> [YOUR OBJECTIVE]:
Using the records below, filter for lines that contain the string "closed" and copy them out.
:::
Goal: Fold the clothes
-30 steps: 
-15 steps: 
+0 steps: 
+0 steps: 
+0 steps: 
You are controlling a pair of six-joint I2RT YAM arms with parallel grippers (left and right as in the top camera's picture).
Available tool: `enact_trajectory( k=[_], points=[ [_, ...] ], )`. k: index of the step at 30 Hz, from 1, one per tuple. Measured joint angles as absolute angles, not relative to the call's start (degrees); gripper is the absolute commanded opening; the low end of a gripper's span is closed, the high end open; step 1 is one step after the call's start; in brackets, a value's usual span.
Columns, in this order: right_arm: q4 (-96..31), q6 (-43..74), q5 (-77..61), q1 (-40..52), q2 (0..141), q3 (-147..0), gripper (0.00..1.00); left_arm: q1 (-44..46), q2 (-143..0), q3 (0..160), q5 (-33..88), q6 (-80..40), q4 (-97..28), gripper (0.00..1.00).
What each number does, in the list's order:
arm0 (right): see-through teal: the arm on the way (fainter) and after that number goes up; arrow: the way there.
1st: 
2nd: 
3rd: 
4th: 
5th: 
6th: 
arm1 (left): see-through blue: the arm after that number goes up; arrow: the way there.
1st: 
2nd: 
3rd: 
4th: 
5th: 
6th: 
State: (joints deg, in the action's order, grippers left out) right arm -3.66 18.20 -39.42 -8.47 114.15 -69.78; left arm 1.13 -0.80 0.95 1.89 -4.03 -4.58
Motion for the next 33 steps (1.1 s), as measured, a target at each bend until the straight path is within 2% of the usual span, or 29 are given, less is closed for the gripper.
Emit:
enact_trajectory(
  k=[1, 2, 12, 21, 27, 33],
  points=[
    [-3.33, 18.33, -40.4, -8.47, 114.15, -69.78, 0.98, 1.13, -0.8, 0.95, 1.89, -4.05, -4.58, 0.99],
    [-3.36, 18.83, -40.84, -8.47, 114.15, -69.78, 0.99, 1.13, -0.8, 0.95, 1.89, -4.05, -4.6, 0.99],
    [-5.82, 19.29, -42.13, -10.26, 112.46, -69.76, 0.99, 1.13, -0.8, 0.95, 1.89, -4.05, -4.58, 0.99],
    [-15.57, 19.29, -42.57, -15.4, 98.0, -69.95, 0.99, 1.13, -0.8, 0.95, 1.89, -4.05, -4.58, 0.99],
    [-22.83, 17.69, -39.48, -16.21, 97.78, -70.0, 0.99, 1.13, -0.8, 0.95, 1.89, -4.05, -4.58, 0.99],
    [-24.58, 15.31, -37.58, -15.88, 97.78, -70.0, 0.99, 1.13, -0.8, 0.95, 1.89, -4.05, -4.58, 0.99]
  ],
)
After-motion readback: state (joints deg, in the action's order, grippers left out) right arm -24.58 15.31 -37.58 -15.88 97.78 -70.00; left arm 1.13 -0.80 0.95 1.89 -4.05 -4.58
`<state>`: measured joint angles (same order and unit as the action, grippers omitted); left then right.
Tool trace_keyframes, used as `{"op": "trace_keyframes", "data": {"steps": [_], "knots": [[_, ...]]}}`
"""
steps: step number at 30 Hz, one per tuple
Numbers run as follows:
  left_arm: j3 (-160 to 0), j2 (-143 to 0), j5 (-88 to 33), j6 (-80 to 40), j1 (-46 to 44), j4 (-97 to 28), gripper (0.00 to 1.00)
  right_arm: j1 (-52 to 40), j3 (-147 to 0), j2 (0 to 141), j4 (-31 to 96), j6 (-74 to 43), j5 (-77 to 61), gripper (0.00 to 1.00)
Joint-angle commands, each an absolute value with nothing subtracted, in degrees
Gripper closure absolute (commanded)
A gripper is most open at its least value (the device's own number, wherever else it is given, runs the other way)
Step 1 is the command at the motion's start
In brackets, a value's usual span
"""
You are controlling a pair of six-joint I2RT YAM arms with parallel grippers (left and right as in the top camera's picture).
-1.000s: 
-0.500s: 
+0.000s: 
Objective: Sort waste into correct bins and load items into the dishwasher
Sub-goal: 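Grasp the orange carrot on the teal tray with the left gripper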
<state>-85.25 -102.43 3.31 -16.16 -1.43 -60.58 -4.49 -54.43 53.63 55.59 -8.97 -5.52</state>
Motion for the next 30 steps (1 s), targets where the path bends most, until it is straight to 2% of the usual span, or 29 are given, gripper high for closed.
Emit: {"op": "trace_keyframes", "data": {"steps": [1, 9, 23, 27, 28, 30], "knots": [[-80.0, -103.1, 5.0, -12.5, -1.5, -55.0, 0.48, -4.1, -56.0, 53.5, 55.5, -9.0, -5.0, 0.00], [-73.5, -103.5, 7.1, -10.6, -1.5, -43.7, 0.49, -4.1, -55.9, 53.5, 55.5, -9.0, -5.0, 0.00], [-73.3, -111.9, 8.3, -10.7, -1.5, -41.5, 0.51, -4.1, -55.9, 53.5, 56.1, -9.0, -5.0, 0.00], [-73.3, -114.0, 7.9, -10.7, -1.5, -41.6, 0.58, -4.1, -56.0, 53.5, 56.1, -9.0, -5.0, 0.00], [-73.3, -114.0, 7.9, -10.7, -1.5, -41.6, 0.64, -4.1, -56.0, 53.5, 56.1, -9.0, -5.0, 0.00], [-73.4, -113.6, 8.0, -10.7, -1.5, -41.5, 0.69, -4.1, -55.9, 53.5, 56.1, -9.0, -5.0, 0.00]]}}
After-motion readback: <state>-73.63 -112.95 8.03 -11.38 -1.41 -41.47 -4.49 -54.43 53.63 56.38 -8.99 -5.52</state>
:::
> [RESULT OF THE EXERCISE]:
Available tool: `enact_trajectory( k=[_], points=[ [_, ...] ], )`. k: index of the step at 30 Hz, from 1, one per tuple. Measured joint angles as absolute angles, not relative to the call's start (degrees); gripper is the absolute commanded opening; the low end of a gripper's span is closed, the high end open; step 1 is one step after the call's start; in brackets, a value's usual span.
Motion for the next 33 steps (1.1 s), as measured, a target at each bend until the straight path is within 2% of the usual span, or 29 are given, less is closed for the gripper.
Motion for the next 30 steps (1 s), targets where the path bends most, until it is straight to 2% of the usual span, or 29 are given, gripper high for closed.

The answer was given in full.